**Work task**
Below are records; reproduce exactly the lines from the one that has "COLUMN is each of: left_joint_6" through the one that has "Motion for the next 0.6", ends included, and nothing more.

**Data provided**

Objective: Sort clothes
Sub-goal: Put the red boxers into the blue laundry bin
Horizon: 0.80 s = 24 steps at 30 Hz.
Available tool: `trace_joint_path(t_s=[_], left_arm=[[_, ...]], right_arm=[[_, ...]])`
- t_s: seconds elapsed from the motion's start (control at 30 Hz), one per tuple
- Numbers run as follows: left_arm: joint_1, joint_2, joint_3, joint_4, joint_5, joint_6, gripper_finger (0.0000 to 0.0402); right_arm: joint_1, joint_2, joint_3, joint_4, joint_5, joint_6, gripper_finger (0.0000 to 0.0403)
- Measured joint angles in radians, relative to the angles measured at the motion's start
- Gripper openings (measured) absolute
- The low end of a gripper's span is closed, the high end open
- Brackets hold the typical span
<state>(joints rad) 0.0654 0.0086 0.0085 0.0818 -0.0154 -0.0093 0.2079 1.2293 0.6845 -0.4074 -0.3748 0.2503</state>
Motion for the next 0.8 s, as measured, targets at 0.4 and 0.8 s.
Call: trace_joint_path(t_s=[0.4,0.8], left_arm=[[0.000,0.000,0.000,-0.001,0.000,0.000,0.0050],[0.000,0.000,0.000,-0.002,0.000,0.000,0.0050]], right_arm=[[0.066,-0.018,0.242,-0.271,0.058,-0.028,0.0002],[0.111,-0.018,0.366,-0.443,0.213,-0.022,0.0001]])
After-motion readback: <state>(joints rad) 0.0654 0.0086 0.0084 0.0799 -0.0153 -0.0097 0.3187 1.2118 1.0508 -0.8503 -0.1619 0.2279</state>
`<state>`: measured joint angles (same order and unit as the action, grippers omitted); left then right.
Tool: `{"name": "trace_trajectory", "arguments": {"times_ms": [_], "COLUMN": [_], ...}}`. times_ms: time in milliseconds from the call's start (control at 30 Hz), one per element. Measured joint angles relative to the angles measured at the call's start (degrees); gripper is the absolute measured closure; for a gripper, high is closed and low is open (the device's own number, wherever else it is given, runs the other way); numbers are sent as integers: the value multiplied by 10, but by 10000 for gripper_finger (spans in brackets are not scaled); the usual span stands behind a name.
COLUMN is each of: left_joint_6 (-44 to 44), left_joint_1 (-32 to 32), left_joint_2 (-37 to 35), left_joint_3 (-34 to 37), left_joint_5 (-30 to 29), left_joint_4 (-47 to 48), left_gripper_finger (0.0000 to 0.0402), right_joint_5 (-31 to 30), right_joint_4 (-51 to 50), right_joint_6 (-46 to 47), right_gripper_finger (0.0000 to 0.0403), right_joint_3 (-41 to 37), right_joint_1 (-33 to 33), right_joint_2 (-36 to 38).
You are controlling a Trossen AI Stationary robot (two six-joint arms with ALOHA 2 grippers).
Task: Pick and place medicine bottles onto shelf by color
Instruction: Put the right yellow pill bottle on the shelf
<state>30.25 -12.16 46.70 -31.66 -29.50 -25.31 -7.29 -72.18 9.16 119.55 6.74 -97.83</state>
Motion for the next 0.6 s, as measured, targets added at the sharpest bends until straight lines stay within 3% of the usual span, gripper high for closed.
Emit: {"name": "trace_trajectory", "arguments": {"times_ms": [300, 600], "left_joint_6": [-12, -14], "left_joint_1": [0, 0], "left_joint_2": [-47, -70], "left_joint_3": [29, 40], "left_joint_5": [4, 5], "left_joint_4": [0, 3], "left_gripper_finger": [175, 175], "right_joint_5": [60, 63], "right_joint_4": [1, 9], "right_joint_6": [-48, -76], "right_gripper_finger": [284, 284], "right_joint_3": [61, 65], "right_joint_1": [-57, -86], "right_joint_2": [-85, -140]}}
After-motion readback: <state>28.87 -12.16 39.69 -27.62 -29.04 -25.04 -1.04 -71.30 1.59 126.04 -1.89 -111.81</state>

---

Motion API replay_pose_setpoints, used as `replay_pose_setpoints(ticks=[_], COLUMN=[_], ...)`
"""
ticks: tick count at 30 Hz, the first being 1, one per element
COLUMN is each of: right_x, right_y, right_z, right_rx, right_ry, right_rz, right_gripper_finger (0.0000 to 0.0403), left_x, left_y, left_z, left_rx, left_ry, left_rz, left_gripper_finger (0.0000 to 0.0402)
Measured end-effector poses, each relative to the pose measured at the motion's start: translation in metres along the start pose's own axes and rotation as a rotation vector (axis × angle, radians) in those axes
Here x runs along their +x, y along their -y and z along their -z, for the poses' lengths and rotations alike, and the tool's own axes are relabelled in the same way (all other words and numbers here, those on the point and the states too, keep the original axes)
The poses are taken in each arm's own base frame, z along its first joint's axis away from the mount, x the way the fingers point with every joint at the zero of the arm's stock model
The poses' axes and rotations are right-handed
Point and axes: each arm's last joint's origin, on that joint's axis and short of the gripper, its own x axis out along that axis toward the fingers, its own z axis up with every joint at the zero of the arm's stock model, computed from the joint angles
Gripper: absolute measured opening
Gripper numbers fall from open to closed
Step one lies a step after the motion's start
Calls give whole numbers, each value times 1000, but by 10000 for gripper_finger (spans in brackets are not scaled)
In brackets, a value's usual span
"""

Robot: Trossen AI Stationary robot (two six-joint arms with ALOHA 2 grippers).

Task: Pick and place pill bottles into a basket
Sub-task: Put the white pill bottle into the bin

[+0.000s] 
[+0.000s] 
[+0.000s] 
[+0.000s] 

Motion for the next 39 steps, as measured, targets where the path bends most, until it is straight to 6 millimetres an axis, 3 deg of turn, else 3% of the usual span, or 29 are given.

**Result below**
COLUMN is each of: left_joint_6 (-44 to 44), left_joint_1 (-32 to 32), left_joint_2 (-37 to 35), left_joint_3 (-34 to 37), left_joint_5 (-30 to 29), left_joint_4 (-47 to 48), left_gripper_finger (0.0000 to 0.0402), right_joint_5 (-31 to 30), right_joint_4 (-51 to 50), right_joint_6 (-46 to 47), right_gripper_finger (0.0000 to 0.0403), right_joint_3 (-41 to 37), right_joint_1 (-33 to 33), right_joint_2 (-36 to 38).
You are controlling a Trossen AI Stationary robot (two six-joint arms with ALOHA 2 grippers).
Task: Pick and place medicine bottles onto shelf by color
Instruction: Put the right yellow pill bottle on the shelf
<state>30.25 -12.16 46.70 -31.66 -29.50 -25.31 -7.29 -72.18 9.16 119.55 6.74 -97.83</state>
Motion for the next 0.6 s, as measured, targets added at the sharpest bends until straight lines stay within 3% of the usual span, gripper high for closed.

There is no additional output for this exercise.